As I go to work tomorrow and take you to day care, I think of how you adjusted to life in the Lavender home.  You have been a healthy, happy and extremely hilarious baby!  I've enjoyed every moment of lost sleep, every diaper I had to change and even every cry that you shed to let us know you were in need.  I would have to be honest and say that it hasn't always been easy adjusting to motherhood, as breastfeeding certainly came with its share of pain, and lifestyle adjustments are still difficult to accept and endulging in my wine and spirits seem to be few and far between!  But it is all so worth it!

As I look back on these past weeks, some of the moments I cherish most are going to the mall and strolling you along as you took in every image you came across.  I enjoyed establishing feeding/play/nap schedule for you and feeling like my Ah-ha moment came when I finallly got the confidence to decipher your cries and anticipate your wants.  You enjoyed your activity time just as much as I enjoyed reading and playing with you.  Bathtime wasn't always friendly, but I finally found out how to make the experience enjoyable for both us!   Of course I can't forget you allowing me to photograph you at every chance I got!  You amused me long enough to get my money shots before you let me know "enough is enough"!  And lastly, I thoroughly enjoyed our trip to Shreveport, just you and me and you traveled like a pro!  I was certainly nervous about the trip, but you quickly allayed my fears with your consistent demeanor!
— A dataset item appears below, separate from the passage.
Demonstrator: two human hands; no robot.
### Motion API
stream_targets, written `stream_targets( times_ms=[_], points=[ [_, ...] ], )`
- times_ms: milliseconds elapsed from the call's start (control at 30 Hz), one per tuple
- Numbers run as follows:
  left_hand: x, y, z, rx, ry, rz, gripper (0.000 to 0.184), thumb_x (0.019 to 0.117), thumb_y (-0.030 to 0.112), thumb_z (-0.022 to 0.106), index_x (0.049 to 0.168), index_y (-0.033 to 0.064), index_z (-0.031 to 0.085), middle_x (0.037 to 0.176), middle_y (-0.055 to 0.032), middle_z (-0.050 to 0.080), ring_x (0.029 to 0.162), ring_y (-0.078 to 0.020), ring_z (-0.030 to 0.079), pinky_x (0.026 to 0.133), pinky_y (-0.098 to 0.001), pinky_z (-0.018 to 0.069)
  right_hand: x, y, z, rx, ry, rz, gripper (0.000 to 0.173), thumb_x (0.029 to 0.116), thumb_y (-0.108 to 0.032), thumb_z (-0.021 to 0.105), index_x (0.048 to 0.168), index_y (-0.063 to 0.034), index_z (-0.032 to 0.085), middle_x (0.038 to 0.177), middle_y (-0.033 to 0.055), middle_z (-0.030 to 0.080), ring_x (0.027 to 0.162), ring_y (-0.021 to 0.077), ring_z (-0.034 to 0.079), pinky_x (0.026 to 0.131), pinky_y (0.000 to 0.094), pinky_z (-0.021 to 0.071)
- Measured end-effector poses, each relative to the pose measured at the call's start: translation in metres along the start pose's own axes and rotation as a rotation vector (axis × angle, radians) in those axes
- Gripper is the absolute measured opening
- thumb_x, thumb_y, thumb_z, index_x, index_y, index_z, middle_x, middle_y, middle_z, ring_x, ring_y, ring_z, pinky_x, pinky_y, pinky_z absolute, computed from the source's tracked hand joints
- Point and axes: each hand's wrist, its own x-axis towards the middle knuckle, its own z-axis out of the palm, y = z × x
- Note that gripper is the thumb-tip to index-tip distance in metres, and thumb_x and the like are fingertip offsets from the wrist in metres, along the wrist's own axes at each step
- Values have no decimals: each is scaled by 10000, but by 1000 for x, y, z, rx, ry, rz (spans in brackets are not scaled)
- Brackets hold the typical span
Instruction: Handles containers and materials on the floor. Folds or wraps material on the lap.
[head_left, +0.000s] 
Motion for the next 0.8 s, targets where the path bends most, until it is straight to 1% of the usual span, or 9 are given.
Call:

If I had it my way, I would be a SAHM (stay at home mom).  I thought I would NEVER say that, but having had the opportunity to stay home and nurture my child, it embed a brand new feeling of responsibility that I never had before.  But since that is not my reality, I feel even more responsibility to excel in my career and provide a life for her that she deserves and more!
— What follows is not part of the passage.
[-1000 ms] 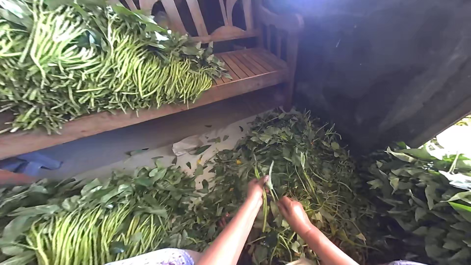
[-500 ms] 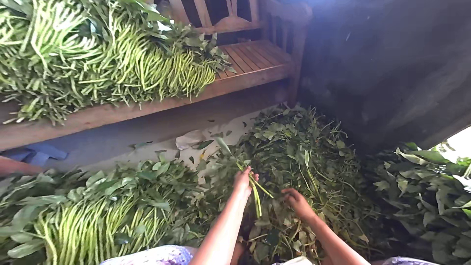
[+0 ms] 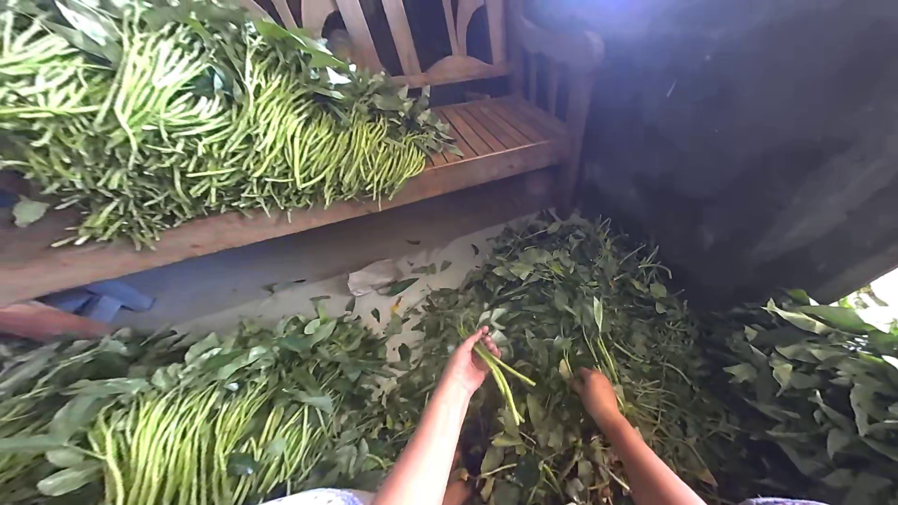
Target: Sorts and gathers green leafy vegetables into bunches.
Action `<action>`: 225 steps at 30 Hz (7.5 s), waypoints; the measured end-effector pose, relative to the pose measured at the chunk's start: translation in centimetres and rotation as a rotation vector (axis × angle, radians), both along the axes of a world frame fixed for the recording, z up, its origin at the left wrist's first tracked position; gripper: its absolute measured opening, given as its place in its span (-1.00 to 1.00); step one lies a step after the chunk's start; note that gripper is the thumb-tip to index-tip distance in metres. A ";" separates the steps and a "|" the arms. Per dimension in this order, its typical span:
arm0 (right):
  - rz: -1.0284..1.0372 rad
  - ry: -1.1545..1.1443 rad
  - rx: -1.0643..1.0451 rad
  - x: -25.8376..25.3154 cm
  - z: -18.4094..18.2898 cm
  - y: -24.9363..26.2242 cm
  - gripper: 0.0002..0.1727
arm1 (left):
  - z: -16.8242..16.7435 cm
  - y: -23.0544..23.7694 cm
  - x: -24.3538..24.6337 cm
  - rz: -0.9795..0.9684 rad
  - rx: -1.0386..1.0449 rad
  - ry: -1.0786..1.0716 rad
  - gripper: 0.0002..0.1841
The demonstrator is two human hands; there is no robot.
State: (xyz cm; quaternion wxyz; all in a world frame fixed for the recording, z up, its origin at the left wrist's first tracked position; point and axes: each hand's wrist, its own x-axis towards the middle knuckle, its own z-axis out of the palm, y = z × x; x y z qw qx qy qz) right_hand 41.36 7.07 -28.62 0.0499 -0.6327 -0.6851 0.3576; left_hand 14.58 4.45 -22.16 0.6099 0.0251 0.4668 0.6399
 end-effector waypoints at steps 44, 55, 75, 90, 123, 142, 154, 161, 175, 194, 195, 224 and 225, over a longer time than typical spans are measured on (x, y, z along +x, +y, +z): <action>-0.278 1.331 -0.677 -1.0 3.1 -5.6 -0.76 | -0.5 -1.1 6.5 -0.523 0.254 0.494 -0.81; -0.114 0.746 -0.352 -2.4 4.8 -5.6 -0.59 | -1.2 -0.7 6.8 -0.178 -0.117 0.424 -0.80; 0.210 0.574 -0.372 -1.2 4.8 -5.8 -0.51 | -1.1 -0.4 4.6 -0.103 -0.136 0.222 -0.80; 0.173 0.411 -0.115 -1.7 9.9 -2.8 -0.57 | -1.8 -1.5 6.9 -0.465 0.017 0.941 -0.65; -0.200 0.052 0.135 7.4 0.0 0.6 -0.66 | 0.3 -0.3 3.1 -0.154 -0.105 0.183 -0.83; 0.038 0.262 0.172 1.9 3.8 -1.2 -0.62 | 1.7 0.7 11.7 -0.303 -0.040 0.594 -0.76; -0.083 0.405 0.031 4.7 3.8 0.0 -0.59 | 1.4 2.1 7.7 -0.119 -0.116 0.696 -0.71; -0.199 0.249 -0.084 5.5 5.8 1.0 -0.19 | 2.9 1.4 1.4 0.066 -0.040 0.819 -0.67; 0.410 -0.022 0.107 -3.1 7.8 -4.1 -0.60 | 4.8 -0.7 3.5 -0.161 0.092 0.619 -0.71; 0.197 -0.043 0.094 -3.2 8.3 -4.4 -0.32 | 1.0 -1.0 3.4 -0.306 0.022 0.577 -0.66; 0.189 0.020 0.122 -3.5 7.8 -4.5 -0.35 | 1.0 -1.0 4.0 -0.332 0.035 0.577 -0.65; -0.190 -0.108 -0.023 4.5 0.6 -0.6 -0.60 | -2.1 0.5 1.2 0.151 -0.155 0.122 -0.85; -0.230 -0.081 0.023 4.8 1.1 -0.5 -0.60 | -1.9 0.6 1.0 0.157 -0.131 0.112 -0.85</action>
The love for your child is the type of love that never goes away.  I will love my child to the day I die!

Thank you JSL for being as perfect as God has intended you to be!  Though I'm headed back to work, my evenings will be all about our family!  Please know that the sacrifices being made are ALL for you!

3 comments:

  1. Oh she is going to be something else... Aunt KaKa loves her some Jellybean (aka) Jazzy!!!